What’s more, although the tight labor market may seem to make it a great time to be a worker, because jobs are plentiful and wages are rising, inflation is wiping out the wage increases, Varney said:
“It's great to be a worker in America today. There are lots of jobs available and wages are rising. But, the other side of the coin is simple. Inflation. You have got six percent inflation, which is wiping out the wage gains of the average worker in America today. Not a great employment situation at this moment.”
First-time home buyers are being hit especially hard by the rapid inflation, Varney said:
“And this really hits hard at first-time home buyers. The proportion of first-time home buyers, the overall market, is really way down there. Only about a quarter of the buyers of homes today are first-time buyers. That's very unusual. Simply put, they have been priced out of the market. The median price of a sold home at the end of last year was $404,000. That's about twenty percent higher than it was at the beginning of last year. That prices first-time buyers out of the market.
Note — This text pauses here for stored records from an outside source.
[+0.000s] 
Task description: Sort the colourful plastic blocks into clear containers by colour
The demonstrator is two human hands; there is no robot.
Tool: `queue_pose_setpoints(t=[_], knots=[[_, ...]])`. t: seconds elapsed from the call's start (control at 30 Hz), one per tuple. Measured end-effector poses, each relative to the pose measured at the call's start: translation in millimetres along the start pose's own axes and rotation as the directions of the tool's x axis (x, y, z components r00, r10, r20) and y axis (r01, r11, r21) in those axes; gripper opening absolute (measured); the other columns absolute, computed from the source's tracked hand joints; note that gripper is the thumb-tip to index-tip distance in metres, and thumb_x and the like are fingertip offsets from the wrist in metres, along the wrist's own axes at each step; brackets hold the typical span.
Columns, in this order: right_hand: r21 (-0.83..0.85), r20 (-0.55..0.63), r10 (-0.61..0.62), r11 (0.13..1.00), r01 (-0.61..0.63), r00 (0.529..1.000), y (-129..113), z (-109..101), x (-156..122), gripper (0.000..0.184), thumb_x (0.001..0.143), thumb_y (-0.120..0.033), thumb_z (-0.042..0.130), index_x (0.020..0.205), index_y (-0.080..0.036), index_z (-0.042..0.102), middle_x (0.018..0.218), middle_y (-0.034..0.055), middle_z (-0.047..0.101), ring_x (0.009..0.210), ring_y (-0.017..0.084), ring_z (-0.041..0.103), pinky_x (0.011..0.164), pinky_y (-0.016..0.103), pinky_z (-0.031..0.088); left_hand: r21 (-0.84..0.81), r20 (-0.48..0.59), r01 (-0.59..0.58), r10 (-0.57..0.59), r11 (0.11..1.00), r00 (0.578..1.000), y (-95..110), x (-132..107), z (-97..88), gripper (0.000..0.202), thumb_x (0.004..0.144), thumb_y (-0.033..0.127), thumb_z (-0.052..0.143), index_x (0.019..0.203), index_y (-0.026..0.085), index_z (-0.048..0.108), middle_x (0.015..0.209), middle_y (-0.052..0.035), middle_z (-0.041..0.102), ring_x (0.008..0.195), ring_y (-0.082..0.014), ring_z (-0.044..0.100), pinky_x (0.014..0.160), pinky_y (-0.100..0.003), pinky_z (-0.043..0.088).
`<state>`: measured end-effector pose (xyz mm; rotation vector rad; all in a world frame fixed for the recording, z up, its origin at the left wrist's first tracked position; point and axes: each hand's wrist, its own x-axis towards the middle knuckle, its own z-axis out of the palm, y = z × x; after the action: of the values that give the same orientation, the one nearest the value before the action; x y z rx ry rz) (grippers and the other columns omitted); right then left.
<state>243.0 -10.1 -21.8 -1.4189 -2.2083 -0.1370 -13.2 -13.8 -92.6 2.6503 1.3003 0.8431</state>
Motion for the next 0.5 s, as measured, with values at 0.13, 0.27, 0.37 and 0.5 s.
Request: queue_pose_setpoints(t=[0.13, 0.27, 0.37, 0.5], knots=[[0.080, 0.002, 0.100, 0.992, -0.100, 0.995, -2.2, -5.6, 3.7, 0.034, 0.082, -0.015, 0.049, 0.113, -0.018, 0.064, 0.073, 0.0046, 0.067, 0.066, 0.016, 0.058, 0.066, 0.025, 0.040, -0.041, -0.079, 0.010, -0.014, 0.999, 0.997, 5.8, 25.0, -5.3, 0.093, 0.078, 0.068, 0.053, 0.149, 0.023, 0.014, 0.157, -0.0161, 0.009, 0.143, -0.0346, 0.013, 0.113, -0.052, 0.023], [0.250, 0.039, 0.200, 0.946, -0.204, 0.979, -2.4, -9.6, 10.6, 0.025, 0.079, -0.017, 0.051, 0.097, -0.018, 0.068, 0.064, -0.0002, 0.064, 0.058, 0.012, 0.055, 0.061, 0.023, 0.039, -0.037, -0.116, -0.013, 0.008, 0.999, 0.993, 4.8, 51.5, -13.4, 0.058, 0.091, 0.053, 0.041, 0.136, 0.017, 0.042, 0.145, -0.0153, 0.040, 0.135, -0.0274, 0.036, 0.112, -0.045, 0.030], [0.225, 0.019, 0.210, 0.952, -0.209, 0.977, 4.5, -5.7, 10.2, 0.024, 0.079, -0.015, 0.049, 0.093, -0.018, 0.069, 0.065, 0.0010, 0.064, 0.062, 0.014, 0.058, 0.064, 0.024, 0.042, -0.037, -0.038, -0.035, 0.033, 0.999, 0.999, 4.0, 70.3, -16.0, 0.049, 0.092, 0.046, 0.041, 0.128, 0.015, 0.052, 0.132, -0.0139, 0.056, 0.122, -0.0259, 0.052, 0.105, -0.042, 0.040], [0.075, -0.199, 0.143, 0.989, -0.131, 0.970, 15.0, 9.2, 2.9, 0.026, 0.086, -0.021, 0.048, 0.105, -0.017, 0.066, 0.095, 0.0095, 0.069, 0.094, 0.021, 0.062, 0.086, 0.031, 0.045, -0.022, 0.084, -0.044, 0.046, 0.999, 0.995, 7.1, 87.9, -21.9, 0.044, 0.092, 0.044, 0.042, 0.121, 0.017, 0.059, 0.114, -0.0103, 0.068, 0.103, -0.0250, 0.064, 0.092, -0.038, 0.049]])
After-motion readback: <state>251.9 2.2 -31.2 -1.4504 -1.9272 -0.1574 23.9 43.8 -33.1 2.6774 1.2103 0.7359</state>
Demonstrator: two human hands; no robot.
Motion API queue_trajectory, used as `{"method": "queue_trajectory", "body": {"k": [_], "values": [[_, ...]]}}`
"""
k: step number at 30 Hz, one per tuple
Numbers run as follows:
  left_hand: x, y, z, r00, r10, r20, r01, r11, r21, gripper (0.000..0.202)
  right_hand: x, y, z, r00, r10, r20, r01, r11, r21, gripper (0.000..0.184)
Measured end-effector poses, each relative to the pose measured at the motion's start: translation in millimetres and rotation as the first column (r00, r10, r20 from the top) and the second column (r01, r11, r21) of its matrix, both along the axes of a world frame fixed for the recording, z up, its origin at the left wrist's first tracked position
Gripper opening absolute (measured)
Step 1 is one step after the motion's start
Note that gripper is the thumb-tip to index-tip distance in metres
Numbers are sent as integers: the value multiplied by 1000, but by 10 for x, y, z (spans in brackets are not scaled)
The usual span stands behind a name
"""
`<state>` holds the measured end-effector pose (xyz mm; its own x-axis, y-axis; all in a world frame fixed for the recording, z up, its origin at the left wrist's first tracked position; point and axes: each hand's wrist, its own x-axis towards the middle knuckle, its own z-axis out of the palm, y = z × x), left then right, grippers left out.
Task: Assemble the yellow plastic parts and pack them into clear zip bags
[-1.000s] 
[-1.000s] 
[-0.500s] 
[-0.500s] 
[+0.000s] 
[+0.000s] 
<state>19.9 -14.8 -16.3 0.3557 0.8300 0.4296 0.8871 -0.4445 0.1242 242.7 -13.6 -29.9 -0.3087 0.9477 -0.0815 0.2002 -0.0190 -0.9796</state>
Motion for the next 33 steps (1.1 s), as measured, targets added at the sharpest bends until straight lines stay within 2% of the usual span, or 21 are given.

“And with mortgage rates rising to 3.25%, roughly speaking, that raises your monthly costs, that puts more and more people out of the market. Rising interest rates are the big problem today in America. And that's because of rising inflation, which is perhaps the biggest problem facing all of us.”
“Whether it's eggs or cheese or beef or pay the rent or electricity bill – it's all going up. We feel it, we see it. And it's not going to do the president much good,” Varney concluded.